В годы боярского правления не наблюдается никаких попыток двинуться по направлению к сепаратизму. Более того, Старицкий-старший, стремясь захватить власть в Москве, прибег к помощи новгородских дворян – облагодетельствованные государем «прогрессивные» помещики пошли за удельным князем против законного государя. Так кто же тут является сторонником, а кто противником пресловутой централизации? Если бы бояре стремились к анархии и ослаблению центральной власти, то, напротив, дружно присягнули малолетнему сыну Грозного, не без основания рассчитывая заполучить выгоду из создавшегося положения.
Ключевский считает, что отношения между великим князем и аристократией стали портиться из-за того, что «титулованные бояре шли в Москву не за новыми служебными выгодами, а большей частью с горьким чувством сожаления об утраченных выгодах удельной самостоятельности». Однако, как мы видим, речь идет о князьях Северо-Восточной Руси. А как же быть с Гедиминовичами и западными Рюриковичами, которые как раз шли в Москву за новыми служебными выгодами, утрачивая выгоды удельной самостоятельности? Во всяком случае, Ключевский честно признает, что, отстаивая свои «притязания», бояре даже не вели «дружной политической оппозиции» против государя. Советские историки еще более упростили схему Ключевского, сведя ее к непримиримому антагонизму между аристократией и самодержавием. На эту конструкцию громоздилась другая – о союзе самодержавия и дворянства против «реакционного» боярства.
Рассуждения о стеснении вельмож единодержавной властью сводятся к одному конкретному факту – бояр заставляют делать записи о том, что они не собираются переходить на службу другому властителю.
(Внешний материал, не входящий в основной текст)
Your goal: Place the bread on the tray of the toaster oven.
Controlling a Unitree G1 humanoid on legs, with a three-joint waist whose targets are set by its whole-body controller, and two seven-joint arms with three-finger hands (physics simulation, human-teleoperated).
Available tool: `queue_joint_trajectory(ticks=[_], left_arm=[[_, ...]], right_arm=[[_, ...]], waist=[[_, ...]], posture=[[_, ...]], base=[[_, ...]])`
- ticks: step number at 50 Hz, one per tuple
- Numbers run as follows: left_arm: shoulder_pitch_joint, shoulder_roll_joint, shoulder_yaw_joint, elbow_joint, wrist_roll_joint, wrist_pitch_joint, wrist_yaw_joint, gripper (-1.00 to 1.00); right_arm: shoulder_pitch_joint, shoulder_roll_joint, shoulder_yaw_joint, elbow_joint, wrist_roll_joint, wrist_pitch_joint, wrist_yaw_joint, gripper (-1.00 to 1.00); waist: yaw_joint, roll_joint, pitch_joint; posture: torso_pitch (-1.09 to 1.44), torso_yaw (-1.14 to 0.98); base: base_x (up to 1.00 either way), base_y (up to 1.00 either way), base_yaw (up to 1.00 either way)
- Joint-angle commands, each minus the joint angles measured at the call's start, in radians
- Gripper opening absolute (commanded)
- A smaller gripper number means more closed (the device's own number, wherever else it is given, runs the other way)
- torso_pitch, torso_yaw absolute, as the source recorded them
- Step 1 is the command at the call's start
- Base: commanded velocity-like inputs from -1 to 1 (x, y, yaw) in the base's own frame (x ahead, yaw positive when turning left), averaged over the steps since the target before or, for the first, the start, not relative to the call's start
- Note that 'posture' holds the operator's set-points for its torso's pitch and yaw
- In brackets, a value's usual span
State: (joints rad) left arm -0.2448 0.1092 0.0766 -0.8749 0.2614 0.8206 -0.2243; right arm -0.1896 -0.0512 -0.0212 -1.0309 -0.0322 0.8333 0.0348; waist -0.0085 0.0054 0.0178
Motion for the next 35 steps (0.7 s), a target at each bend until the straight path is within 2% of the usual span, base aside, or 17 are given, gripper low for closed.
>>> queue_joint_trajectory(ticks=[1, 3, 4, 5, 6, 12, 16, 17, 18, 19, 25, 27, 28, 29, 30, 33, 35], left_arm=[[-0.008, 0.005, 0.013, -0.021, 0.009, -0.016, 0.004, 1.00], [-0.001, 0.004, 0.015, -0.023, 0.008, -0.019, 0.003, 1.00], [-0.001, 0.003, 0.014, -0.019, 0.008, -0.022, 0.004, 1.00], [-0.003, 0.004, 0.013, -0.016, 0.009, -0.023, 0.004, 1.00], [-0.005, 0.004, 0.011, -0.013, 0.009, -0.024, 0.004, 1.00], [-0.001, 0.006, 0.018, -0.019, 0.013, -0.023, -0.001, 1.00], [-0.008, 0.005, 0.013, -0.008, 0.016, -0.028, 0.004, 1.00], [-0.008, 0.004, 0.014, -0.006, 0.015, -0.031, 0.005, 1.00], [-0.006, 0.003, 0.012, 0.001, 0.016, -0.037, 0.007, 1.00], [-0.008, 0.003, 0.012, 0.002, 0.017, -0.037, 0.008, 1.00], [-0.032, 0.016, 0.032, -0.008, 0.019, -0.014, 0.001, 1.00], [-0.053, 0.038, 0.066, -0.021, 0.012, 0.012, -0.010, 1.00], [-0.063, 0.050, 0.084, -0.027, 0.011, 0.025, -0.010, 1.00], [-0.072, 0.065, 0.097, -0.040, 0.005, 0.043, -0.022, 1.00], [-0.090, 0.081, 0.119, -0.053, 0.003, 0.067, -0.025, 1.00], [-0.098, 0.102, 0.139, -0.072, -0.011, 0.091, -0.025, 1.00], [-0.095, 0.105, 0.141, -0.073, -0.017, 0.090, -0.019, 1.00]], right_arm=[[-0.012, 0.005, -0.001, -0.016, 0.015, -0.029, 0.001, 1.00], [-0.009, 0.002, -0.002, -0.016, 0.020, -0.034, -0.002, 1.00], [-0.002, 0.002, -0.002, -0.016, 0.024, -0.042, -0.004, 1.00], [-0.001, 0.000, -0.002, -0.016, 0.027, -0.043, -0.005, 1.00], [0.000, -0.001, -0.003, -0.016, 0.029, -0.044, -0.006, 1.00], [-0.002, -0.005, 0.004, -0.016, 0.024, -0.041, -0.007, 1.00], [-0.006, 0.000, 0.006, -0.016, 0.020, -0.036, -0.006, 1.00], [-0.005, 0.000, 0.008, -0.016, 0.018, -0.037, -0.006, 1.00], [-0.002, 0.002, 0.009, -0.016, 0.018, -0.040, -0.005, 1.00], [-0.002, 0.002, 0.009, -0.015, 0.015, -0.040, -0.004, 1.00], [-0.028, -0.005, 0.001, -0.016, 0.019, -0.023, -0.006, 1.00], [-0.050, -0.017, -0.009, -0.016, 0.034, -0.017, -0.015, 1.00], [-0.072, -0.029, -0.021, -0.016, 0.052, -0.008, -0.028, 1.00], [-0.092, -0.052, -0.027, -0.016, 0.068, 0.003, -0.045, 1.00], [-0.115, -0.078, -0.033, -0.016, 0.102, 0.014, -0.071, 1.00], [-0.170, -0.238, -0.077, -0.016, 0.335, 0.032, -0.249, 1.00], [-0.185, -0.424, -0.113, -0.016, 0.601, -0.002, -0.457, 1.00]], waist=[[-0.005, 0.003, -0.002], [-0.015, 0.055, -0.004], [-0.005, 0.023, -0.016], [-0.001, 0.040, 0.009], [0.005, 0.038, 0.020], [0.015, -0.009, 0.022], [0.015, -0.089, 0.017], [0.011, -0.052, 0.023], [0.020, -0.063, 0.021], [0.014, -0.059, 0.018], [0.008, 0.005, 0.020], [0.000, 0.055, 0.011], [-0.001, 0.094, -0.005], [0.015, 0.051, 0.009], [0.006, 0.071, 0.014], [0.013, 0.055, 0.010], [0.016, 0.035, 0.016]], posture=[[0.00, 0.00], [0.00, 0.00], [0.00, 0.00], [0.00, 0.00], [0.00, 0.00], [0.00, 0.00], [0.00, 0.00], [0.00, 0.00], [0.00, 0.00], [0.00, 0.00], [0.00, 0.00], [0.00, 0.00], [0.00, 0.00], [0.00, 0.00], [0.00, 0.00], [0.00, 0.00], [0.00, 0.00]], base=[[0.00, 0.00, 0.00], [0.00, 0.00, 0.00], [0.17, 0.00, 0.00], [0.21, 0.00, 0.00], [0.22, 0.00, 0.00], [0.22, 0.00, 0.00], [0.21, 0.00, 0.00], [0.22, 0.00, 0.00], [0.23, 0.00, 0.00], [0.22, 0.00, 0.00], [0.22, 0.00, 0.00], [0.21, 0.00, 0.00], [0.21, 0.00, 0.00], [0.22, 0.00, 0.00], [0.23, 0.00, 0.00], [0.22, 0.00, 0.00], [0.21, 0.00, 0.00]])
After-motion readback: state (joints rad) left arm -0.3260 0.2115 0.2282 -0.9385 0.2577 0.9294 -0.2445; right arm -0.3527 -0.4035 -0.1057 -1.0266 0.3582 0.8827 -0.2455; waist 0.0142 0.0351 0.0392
Однако эта мера продиктована политическими реалиями начала XVI века, когда по мере исчезновения независимых от Москвы княжеств и удельных вотчин оставался только один независимый властитель, к которому московский боярин мог перейти на службу – великий князь литовский. Между тем Русь практически все время находится в состоянии войны с Литвой. Понятно, что московский государь не желал усиливать потенциал противника за счет ослабления своего. Данную меру предосторожности трудно назвать стеснением, ведь даже те, кто нарушал клятву и пытался бежать в Литву, как это в свое время сделал, например, Михаил Глинский, хотя и подвергались опале, но обычно возвращались на русскую службу. Стоит отметить, что правительство «вольнолюбивого» Новгорода, а не «деспотичной Москвы» еще в 1368 году решило узаконить конфискацию земель отъехавших бояр.
Умозрительное построение о недовольстве бояр отменой права отъезда не только не подтверждается фактами, оно ими опровергается. Именно боярское правительство в малолетство Иоанна Грозного утвердило новое правило о неотъезде служилых людей. В 1534 году после смерти Василия III митрополит Даниил привел к крестному целованию удельных князей, братьев умершего великого князя, Андрея и Юрия Ивановичей, на том, что людей им от великого князя Ивана не отзывати». В.Б. Кобрин обращает внимание на то, что вся правительственная политика XV—XVI веков, направленная на развитие централизации государства, была воплощена в «приговорах» Боярской думы. «В таком случае, – замечает исследователь, – если придерживаться традиционной концепции, боярство предстанет в невероятной для общественной группы роли самоубийцы: оно с удивительной настойчивостью принимает, оказывается, законы и проводит мероприятия, направленные против него самого. Схожие выводы позволили Н. Е. Носову задаться вопросом: не шла ли Боярская дума в вопросе ограничения самодержавия и выработки основ складывающегося в России сословно-представительного строя дальше царя и придворной бюрократии. Думается, ответ на этот вопрос еще предстоит найти будущим поколениям историков.